H31L-05:
Feedback of land subsidence on the movement and conjunctive use of water resources
Wednesday, 17 December 2014: 9:00 AM
Randall T Hanson, USGS California Water Science Center San Diego, San Diego, CA, United States, Wolfgang Schmid, CSIRO Land and Water, Canberra, ACT, Australia and Joseph Davis Hughes, USGS Florida Water Science Center Lutz, Lutz, FL, United States
Abstract:
The dependency of surface- or groundwater flows and aquifer hydraulic properties on dewatering-induced layer deformation is not available in the USGS’s groundwater model MODFLOW. A new integrated hydrologic model, MODFLOW-OWHM, formulates this dependency by coupling mesh deformation with aquifer transmissivity and storage and by linking land subsidence/uplift with deformation-dependent flows that also depend on aquifer head and other flow terms. In a test example, flows most affected were stream seepage and evapotranspiration from groundwater (ETgw).
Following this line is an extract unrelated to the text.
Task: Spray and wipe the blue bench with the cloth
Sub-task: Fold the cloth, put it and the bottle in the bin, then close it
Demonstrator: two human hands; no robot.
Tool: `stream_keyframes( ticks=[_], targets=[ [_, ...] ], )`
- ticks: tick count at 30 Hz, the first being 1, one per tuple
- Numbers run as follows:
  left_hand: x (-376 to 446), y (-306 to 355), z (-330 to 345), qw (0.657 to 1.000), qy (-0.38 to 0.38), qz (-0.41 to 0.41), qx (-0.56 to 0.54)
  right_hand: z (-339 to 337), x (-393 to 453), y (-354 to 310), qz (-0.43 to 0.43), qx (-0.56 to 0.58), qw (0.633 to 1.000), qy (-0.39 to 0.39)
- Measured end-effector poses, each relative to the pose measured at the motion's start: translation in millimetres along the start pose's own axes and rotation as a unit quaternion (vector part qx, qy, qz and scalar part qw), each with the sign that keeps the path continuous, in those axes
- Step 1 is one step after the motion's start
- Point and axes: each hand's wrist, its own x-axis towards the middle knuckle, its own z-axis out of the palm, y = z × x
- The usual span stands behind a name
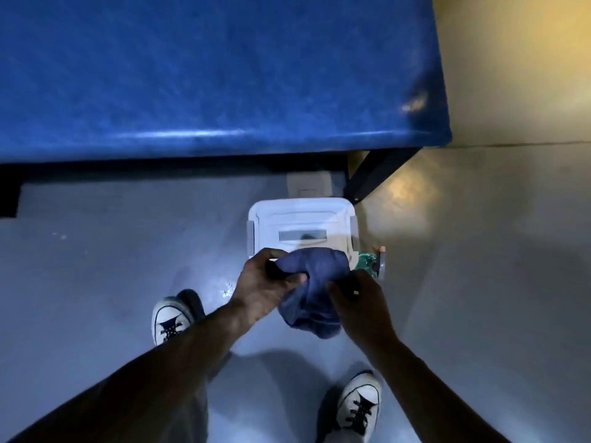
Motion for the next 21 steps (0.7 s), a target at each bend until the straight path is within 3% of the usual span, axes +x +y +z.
stream_keyframes(
  ticks=[2,4,8,12,15,19,21],
  targets=[
    [5,-23,12,0.999,-0.018,-0.009,-0.039,-6,12,18,-0.003,0.0,0.999,-0.036],
    [14,-51,20,1.0,-0.017,-0.006,-0.011,-5,27,39,0.035,0.008,0.997,-0.075],
    [43,-122,36,0.996,-0.01,0.007,0.085,20,62,102,0.097,0.044,0.985,-0.136],
    [90,-191,48,0.983,-0.021,-0.003,0.185,57,102,165,0.101,0.038,0.973,-0.205],
    [128,-222,54,0.961,-0.012,0.008,0.277,80,133,202,0.089,0.018,0.976,-0.2],
    [154,-242,62,0.944,-0.002,0.05,0.325,106,170,240,0.005,-0.113,0.98,-0.161],
    [156,-246,64,0.933,-0.004,0.07,0.354,109,178,250,0.003,-0.116,0.977,-0.178]
  ],
)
Deformation feedback also had an indirect effect on conjunctive surface- and groundwater use components: Changed stream seepage and streamflows influenced surface-water deliveries and returnflows. Changed ETgw impacted on irrigation demand, which jointly with altered surface-water supplies resulted in changed supplemental groundwater requirements and pumping and changed return runoff. This modeling feature will improve the impact assessment of dewatering-induced land subsidence/uplift (following irrigation pumping or coal-seam gas extraction) on surface receptors, inter-basin transfers, and surface-infrastructure integrity. A hypothetical example and the Central Valley are used to demonstrate the utility and importance of the new subsidence model linkages for conjunctive use.